Dataset items:
- Opening Delimiter -

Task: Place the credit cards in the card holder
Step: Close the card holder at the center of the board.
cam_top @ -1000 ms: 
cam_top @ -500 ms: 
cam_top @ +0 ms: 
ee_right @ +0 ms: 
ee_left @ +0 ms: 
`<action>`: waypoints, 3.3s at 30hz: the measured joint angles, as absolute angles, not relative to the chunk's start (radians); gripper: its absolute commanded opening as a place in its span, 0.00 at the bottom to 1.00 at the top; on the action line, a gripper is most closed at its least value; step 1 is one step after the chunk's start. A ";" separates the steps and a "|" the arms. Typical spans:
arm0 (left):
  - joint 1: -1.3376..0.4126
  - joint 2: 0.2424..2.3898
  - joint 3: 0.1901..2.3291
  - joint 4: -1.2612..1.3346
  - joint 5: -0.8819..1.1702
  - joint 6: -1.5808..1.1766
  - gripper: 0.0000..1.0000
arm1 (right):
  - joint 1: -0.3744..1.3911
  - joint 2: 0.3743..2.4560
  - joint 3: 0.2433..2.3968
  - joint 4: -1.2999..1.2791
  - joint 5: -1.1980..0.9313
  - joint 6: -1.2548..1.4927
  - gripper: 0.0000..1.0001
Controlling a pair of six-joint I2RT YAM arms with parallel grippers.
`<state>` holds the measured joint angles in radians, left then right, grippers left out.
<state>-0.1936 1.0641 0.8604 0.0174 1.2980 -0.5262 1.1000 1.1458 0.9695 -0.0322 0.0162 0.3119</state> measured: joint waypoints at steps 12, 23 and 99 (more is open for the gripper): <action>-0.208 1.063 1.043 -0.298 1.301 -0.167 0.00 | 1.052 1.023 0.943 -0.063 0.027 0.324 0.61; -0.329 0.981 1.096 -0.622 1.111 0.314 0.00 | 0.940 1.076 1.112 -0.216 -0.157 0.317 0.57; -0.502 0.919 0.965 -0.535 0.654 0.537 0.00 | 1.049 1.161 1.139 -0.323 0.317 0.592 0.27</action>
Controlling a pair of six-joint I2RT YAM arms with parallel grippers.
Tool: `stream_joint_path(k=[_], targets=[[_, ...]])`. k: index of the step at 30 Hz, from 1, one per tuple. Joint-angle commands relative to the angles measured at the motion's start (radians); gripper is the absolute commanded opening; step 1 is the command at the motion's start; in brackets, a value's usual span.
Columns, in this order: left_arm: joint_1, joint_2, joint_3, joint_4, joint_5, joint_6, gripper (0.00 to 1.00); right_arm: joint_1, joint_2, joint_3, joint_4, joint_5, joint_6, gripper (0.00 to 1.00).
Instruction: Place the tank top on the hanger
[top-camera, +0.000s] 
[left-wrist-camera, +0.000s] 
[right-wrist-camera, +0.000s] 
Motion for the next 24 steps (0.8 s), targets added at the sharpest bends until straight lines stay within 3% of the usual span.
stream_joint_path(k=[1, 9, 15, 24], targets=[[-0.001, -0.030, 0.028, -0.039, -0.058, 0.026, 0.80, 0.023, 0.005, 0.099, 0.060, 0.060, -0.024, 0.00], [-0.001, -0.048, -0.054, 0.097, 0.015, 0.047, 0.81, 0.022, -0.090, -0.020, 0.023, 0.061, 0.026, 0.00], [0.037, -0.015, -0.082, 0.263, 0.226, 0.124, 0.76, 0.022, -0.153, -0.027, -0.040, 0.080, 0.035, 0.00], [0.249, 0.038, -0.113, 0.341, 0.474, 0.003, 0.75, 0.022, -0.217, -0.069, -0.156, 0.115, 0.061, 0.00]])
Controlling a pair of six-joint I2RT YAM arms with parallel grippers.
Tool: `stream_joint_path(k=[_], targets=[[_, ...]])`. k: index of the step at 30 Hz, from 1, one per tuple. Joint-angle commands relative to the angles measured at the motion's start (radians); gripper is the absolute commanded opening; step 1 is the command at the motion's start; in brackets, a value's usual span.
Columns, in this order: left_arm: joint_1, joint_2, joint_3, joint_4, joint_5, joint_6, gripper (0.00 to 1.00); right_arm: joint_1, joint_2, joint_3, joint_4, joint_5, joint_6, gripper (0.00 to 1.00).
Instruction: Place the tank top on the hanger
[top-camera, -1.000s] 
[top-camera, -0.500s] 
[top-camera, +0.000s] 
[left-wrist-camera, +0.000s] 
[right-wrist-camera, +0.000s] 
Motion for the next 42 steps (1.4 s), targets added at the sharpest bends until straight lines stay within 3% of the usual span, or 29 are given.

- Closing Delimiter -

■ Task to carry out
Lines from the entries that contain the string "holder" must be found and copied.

■ Written answer
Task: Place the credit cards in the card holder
Step: Close the card holder at the center of the board.

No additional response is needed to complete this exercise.